La connaissance du milieu naturel
La première démarche du forestier consiste à analyser le milieu en vue d’identifier et de cartographier tous les éléments naturels et notamment les éléments remarquables, rares ou menacés. Sa connaissance séculaire de l’espace forestier s’est enrichie depuis peu d’inventaires scientifiques spécialisés tels que les zones naturelles d’intérêt écologique, faunistique et floristique ou les zones d’intérêt communautaire pour la sauvegarde des oiseaux. À ce stade de l’analyse, il est bien évident que les progrès de la science en général et de l’écologie en particulier, ainsi que le perfectionnement des outils sont des atouts précieux pour le forestier qui sait intégrer ces nouvelles données.
En fonction de l’étude du milieu et de celle effectuée parallèlement sur les besoins économiques et sociaux que la forêt doit satisfaire, l’aménagement fixe les règles de gestion qui, même lorsque l’objectif environnemental n’est pas jugé prioritaire, doivent favoriser la protection de la diversité biologique. Ainsi, « l’objectif du maintien ou du développement de la biodiversité s’étend à l’ensemble du domaine géré et influe sur tous les actes de la gestion courante ».
Le premier souci du forestier est alors de maintenir des éléments jouant un rôle écologique fondamental, si besoin est, en les préservant de l’évolution naturelle de la dynamique forestière qui les ferait disparaître.
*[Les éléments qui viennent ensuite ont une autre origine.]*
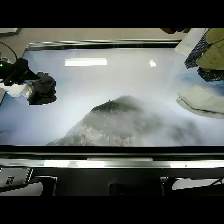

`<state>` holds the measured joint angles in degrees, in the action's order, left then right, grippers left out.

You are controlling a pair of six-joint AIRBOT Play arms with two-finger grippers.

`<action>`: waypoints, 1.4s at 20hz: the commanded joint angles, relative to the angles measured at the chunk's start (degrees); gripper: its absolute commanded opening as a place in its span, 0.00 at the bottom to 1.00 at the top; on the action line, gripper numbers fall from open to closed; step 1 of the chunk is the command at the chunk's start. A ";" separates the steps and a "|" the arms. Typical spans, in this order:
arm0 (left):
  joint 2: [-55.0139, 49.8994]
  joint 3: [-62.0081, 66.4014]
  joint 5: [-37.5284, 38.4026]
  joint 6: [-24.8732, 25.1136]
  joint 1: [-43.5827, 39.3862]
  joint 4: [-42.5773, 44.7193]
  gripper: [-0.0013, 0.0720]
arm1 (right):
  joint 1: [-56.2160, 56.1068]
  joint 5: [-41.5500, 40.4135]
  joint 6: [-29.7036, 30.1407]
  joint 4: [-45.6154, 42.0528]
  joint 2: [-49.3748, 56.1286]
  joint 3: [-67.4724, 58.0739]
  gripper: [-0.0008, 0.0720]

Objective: Fold the clothes and pants, and hang the long-sleeved shirts on hangers.

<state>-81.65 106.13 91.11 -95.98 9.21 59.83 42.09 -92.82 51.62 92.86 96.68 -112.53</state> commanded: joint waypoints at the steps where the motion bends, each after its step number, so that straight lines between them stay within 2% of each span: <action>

On veillera ainsi à mélanger des essences forestières, à préserver les vieux arbres, les arbres morts ou creux qui constituent le biotope privilégié de certaines espèces qui leur sont inféodées, à préserver les clairières et lisières qui abritent elles aussi des écosystèmes spécifiques, etc.
Enfin, dès lors qu’un site présente une rareté, une richesse ou une fragilité exceptionnelle, celui-ci peut être érigé en réserve biologique dite « domaniale » ou « forestière ». La réserve est dirigée lorsque les interventions (ou la non-intervention) sont dirigées dans un objectif de protection bien déterminé. Elle est intégrale dès lors que toute intervention humaine est proscrite, ce qui laisse place à un véritable laboratoire d’observation scientifique sur l’évolution naturelle et spontanée de la nature.
Avant 1991, l’article L 133-1 du Code forestier ne portait que sur l’obligation d’aménager les forêts publiques. Certes, bien avant 1991, des textes rappelaient aux forestiers leur obligation de prendre en compte l’environnement. Alors que le droit évolue autour de lui, le Code forestier n’a pourtant pas besoin d’être modifié pour rappeler aux forestiers leur rôle de protecteurs de la nature.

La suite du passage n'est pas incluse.